__log_start_commit for both jbd and jbd2 returns zero even when
the actively committing transaction has not yet completed. All
current callers of both __log_start_commit and its wrapper
function log_start_commit ignore the return value, but
ext4_sync_file does not. Unfortunately a return value of zero
from the call to log_start_commit in ext4_sync_file causes
ext4_sync_file to not call jbd2_log_wait_commit.
If jbd2_log_wait_commit is not called it is possible for the
calling context to return from ext4 without having persisted
the updates to the meta data (assume a write to a previously
unallocated region of a file) associated with the current ext4
operation. If the context calling ext4_sync_file is an nfs daemon,
the daemon has the potential of acknowledging the nfs write
request to its client before the ext4 meta data (assume journal
mode of (data=ordered) is persistent. Data corruption (lost write)
is possible if after the reply for the nfs request is sent, a
power outage, kernel panic, or other similar unorderly shutdown
precludes the actual committing of the jbd2 transaction required
to later retrieve the data written to the file.
This issue appears to be addressed for ext3 by
http://kerneltrap.org/mailarchive/linux-ext4/2010/4/26/6884343.

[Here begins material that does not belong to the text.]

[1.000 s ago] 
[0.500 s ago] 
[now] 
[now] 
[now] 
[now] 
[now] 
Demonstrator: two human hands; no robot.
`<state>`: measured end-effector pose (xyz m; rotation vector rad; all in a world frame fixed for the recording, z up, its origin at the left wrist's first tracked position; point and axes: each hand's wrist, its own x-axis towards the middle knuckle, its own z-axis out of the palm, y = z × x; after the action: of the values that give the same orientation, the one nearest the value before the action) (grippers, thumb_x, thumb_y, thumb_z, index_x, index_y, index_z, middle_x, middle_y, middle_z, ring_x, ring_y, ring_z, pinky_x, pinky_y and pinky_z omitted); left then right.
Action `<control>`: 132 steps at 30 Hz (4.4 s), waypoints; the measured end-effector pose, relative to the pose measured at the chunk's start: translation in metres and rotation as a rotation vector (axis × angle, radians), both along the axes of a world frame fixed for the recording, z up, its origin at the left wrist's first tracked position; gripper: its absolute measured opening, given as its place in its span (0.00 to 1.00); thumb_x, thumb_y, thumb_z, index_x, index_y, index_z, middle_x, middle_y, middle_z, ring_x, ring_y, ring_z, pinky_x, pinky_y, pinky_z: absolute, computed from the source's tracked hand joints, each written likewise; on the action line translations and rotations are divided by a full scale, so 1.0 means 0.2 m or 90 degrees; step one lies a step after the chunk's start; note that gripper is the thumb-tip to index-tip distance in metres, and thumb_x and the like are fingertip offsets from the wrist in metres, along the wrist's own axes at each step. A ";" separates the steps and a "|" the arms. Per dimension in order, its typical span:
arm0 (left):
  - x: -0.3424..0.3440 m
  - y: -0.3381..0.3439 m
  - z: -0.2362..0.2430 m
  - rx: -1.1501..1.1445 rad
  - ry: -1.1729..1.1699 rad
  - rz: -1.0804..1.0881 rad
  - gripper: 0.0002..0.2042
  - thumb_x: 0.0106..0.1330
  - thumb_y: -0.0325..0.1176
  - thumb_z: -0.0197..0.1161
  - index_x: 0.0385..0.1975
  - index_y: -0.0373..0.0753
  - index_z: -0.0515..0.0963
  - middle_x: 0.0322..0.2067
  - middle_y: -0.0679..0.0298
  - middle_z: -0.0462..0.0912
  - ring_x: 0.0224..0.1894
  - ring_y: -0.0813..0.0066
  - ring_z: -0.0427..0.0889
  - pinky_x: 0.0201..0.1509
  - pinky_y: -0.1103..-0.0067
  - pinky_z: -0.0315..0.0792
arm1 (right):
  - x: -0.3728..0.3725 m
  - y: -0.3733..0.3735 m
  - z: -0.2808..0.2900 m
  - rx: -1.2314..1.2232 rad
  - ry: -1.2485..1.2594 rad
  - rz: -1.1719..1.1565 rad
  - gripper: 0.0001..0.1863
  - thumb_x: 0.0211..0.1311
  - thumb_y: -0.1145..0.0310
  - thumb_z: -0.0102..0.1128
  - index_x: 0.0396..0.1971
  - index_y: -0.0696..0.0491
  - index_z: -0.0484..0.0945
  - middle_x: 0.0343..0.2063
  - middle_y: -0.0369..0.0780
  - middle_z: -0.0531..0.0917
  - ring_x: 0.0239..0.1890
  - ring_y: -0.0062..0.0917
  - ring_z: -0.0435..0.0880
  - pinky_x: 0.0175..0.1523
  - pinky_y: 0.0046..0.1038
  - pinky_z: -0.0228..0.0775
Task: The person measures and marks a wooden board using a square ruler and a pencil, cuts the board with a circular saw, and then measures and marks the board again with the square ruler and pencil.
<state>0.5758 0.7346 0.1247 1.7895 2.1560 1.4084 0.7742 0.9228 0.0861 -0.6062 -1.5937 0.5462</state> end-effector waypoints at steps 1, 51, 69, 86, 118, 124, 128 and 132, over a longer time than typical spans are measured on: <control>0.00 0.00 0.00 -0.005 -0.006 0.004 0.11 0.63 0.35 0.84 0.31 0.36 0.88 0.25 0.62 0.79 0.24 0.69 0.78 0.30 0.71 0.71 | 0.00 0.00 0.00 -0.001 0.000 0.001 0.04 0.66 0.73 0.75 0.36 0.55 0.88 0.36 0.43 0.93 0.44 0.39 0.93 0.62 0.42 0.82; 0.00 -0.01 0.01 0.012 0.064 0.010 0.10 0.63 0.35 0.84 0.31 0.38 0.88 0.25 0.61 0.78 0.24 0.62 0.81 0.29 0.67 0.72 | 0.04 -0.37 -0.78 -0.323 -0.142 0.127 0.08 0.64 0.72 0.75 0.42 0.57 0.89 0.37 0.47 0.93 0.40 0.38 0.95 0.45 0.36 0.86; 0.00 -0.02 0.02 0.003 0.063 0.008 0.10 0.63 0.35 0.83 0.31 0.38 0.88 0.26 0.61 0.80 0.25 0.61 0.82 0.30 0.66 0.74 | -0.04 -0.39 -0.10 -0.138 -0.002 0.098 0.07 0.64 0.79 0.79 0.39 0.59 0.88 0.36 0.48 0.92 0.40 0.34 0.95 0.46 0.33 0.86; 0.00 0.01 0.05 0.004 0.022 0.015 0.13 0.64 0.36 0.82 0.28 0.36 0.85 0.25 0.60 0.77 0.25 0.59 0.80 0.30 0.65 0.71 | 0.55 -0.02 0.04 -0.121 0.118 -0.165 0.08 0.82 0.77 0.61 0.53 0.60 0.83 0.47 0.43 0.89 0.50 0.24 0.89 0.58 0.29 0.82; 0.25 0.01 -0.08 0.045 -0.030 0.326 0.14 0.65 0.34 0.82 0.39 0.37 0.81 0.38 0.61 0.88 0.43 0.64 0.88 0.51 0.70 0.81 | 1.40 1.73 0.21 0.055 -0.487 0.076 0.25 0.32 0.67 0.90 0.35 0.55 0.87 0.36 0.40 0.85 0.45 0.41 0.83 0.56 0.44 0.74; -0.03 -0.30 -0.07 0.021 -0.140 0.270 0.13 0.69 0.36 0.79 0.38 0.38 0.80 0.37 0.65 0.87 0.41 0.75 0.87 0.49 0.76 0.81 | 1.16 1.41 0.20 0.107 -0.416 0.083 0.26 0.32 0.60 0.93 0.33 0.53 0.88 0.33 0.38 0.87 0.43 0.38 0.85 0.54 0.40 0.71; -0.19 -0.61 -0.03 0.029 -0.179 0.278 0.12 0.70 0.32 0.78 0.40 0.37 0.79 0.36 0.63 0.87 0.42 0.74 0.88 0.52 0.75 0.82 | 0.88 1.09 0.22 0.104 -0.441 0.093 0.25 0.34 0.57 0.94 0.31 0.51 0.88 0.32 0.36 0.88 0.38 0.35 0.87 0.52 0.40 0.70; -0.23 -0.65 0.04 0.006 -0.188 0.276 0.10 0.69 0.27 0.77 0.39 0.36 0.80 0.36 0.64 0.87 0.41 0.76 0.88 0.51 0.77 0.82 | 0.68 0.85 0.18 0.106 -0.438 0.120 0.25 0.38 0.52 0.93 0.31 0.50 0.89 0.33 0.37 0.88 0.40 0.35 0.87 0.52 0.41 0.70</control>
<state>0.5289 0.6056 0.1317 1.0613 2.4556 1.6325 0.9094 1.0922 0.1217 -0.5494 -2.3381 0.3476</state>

It is not clear why similar changes were not applied to ext4/jbd2
at that time.
Signed-off-by: Ed Goggin <[email protected]>
diff -uprN linux-2.6.38.5//fs/jbd/journal.c linux-2.6.38.5.fix//fs/jbd/journal.c
--- linux-2.6.38.5//fs/jbd/journal.c 2011-05-02 16:30:53.000000000 +0000
+++ linux-2.6.38.5.fix//fs/jbd/journal.c 2011-05-12 21:27:04.000000000 +0000
@@ -452,6 +452,16 @@ int __log_start_commit(journal_t *journa
wake_up(&journal->j_wait_commit);
return 1;
}
+ else if (journal->j_commit_request == target) {
+ /*
+ * Return 1 so caller will wait for actively committing
+ * transaction if they depend on this return value.
+ */
+ jbd_debug(1, "JBD: requesting commit is current commit %d/%d\n",
+ journal->j_commit_request,
+ journal->j_commit_sequence);
+ return 1;
+ }
return 0;
}
diff -uprN linux-2.6.38.5//fs/jbd2/journal.c linux-2.6.38.5.fix//fs/jbd2/journal.c
--- linux-2.6.38.5//fs/jbd2/journal.c 2011-05-02 16:30:53.000000000 +0000
+++ linux-2.6.38.5.fix//fs/jbd2/journal.c 2011-05-12 21:26:53.000000000 +0000
@@ -494,6 +494,16 @@ int __jbd2_log_start_commit(journal_t *j
wake_up(&journal->j_wait_commit);
return 1;
}
+ else if (journal->j_commit_request == target) {
+ /*
+ * Return 1 so caller will wait for actively committing
+ * transaction if they depend on this return value.
+ */
+ jbd_debug(1, "JBD: requesting commit is current commit %d/%d\n",
+ journal->j_commit_request,
+ journal->j_commit_sequence);
+ return 1;
+ }
return 0;
}
On Fri 13-05-11 06:54:47, Edward Goggin wrote:
> __log_start_commit for both jbd and jbd2 returns zero even when
> the actively committing transaction has not yet completed. All
> current callers of both __log_start_commit and its wrapper
> function log_start_commit ignore the return value, but
> ext4_sync_file does not. Unfortunately a return value of zero
> from the call to log_start_commit in ext4_sync_file causes
> ext4_sync_file to not call jbd2_log_wait_commit.
>
> If jbd2_log_wait_commit is not called it is possible for the
> calling context to return from ext4 without having persisted
> the updates to the meta data (assume a write to a previously
> unallocated region of a file) associated with the current ext4
> operation. If the context calling ext4_sync_file is an nfs daemon,
> the daemon has the potential of acknowledging the nfs write
> request to its client before the ext4 meta data (assume journal
> mode of (data=ordered) is persistent. Data corruption (lost write)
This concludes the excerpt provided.